|Posted by Jonathan M Davis|
in reply to Sergey
Posted in reply to Sergey
On Wednesday, November 15, 2023 3:26:27 AM MST Sergey via Digitalmars-d- announce wrote:
> On Wednesday, 15 November 2023 at 09:27:53 UTC, Jonathan M Davis
> > On Tuesday, November 14, 2023 12:37:29 PM MST Sergey via
> > Digitalmars-d- announce wrote:
> >> +1 to Steven’s approach
> >> Idk why DLF don’t like KISS approach :(
> > Their focus is on allowing existing dub packages to continue to compile without any effort whatsoever on the part of anyone using them, because the breakage of dub packages over time as the language changes has become a serious issue (that's the main reason that they started looking at doing editions in the first place).
> Maybe I didn't understand the approach.
> like let's assume several editions already in place (and we are
> in 2030) and the project has several dependencies:
> - main code (works with latest version. Latest edition)
> - depmain.1 (work only with edition 2022)
> - depmain.2 (work only with edition 2023)
> |- dep2.1 (work with editions 2023-2027)
> |- dep2.2 (work only with edition 2029)
> So instead of force users to explicitly specify editions in dub.jsons - DLF propose to use just "dub build" (without any changes in code of dependency packages and main project) and somehow each edition should be identified for each package?

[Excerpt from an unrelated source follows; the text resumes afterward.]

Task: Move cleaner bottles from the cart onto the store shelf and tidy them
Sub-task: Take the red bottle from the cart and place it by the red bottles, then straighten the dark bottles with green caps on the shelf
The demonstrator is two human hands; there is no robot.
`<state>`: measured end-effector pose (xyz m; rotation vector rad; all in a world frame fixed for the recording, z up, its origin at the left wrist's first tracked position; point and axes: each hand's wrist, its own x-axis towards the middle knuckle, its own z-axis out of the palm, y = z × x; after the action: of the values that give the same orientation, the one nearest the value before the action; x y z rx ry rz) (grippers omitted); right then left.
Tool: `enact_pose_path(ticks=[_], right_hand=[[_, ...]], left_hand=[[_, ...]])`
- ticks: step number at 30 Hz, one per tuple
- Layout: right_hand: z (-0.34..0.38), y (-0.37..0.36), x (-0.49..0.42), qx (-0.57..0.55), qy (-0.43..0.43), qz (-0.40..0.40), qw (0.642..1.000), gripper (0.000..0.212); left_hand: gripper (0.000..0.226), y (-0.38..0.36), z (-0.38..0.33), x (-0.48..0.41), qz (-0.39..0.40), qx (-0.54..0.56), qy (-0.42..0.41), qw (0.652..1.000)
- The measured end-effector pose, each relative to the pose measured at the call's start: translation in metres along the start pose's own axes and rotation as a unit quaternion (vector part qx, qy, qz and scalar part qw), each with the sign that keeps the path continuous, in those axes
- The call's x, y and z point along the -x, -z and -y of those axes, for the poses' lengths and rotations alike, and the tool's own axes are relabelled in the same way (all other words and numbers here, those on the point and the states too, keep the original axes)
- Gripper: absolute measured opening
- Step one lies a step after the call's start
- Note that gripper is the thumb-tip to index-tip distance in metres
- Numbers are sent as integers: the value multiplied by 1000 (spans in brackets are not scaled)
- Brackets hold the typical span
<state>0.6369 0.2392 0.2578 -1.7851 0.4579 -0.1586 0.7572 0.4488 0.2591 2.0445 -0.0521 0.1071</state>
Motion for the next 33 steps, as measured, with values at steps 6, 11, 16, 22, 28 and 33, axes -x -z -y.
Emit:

As I understand it, the language that we have now (or whatever it is when editions are actually added) will be the default edition, and any code wanting to build with a newer edition will have to specify it in the source code. So, existing code will continue to compile how it does now theoretically forever, and new code that gets written and wants to use a newer edition will then specify the edition that it wants to use in each module, so it will continue to compile with that edition forever. Code can of course be updated to use a newer edition, but the edition that it uses will never change unless the code is changed, so it will theoretically all continue to compile the same way that it always has. It does come with the downside of having to slap an attribute on your code to use the latest version of the language, but it means that code will continue to compile the same way that it always has with no effort regardless of what is done with future editions.

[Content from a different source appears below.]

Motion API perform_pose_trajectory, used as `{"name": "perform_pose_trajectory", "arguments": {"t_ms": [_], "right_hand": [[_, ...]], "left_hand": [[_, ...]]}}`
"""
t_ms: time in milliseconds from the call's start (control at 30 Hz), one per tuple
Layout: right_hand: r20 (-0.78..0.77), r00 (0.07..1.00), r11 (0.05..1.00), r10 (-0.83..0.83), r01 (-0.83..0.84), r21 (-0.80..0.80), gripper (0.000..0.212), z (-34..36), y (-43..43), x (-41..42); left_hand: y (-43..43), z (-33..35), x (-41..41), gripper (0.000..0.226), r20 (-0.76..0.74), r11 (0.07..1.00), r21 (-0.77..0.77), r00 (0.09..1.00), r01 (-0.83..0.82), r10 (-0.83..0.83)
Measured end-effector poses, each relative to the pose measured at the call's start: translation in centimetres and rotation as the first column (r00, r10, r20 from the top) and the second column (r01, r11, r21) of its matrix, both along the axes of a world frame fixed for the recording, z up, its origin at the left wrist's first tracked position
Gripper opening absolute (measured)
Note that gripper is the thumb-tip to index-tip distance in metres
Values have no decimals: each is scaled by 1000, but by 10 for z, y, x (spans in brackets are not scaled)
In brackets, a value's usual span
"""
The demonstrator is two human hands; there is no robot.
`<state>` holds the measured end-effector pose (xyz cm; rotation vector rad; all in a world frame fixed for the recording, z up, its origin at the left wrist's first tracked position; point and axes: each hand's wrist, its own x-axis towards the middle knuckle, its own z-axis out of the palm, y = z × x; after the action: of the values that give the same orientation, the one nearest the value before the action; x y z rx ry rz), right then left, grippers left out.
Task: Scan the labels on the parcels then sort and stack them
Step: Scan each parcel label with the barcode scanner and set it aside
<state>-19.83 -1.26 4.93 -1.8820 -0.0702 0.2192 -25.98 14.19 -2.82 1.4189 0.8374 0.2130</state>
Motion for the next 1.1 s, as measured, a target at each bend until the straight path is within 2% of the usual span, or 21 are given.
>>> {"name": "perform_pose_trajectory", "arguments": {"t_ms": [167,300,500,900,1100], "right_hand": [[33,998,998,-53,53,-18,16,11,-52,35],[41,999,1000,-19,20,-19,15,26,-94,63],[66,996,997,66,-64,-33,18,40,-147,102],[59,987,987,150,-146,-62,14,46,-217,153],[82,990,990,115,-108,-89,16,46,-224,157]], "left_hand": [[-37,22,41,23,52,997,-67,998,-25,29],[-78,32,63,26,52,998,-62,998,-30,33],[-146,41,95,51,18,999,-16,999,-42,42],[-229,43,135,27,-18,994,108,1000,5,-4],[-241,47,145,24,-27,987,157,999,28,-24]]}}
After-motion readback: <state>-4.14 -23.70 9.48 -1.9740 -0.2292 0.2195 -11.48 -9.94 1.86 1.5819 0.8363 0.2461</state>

In contrast, if the default edition is the latest, then code will potentially break as new editions are released, forcing code to be changed over time in order to continue to compile (even if it's just adding an edition attribute to it to force the old behavior), and as we've seen with deprecations, plenty of folks don't want to bother updating their code until they have to (and that's assuming that the code is even still maintained, which can be a real problem with dependencies). The problem could be mitigated by doing stuff with dub (be it by specifying the edition that you want to build a dependency with or by having dub figure it out based on when the code was last updated), but we would have to put in extra work of some kind to then make old code compile again instead of having it just compile forever the same way that it always has.
Both approaches have pros and cons. The approach that they currently seem to want to go with is aimed at keeping code compiling with no effort, which should keep dub packages working long term, whereas right now, we have issues with them breaking over time depending on how well they're maintained. And since it's issues with that that are the primary motivators behind editions in the first place (e.g. some of the companies using D depend on packages - potentially many packages - from code.dlang.org, and it's definitely becoming a problem when some of them aren't kept up-to-date with the latest language changes). So, it's not terribly surprising that that's what Walter and Atila would favor.
Of course, that does make writing new code more annoying, which is part of why there are objections to it. It also makes it much more likely that a lot of code will just be written for the old version of the language instead of the latest, which could cause issues. So, it's hard to say which approach is better.
And of course, regardless of how we deal with specifying editions and which the default is, we still have the question of whether they're actually going to manage to make it sane to mix editions (which you'll inevitably do when a dependency uses a different edition), since features like type introspection (which D code typically uses quite heavily) are likely to make it pretty hard to actually implement. So, we'll have to see what they actually manage to come up with.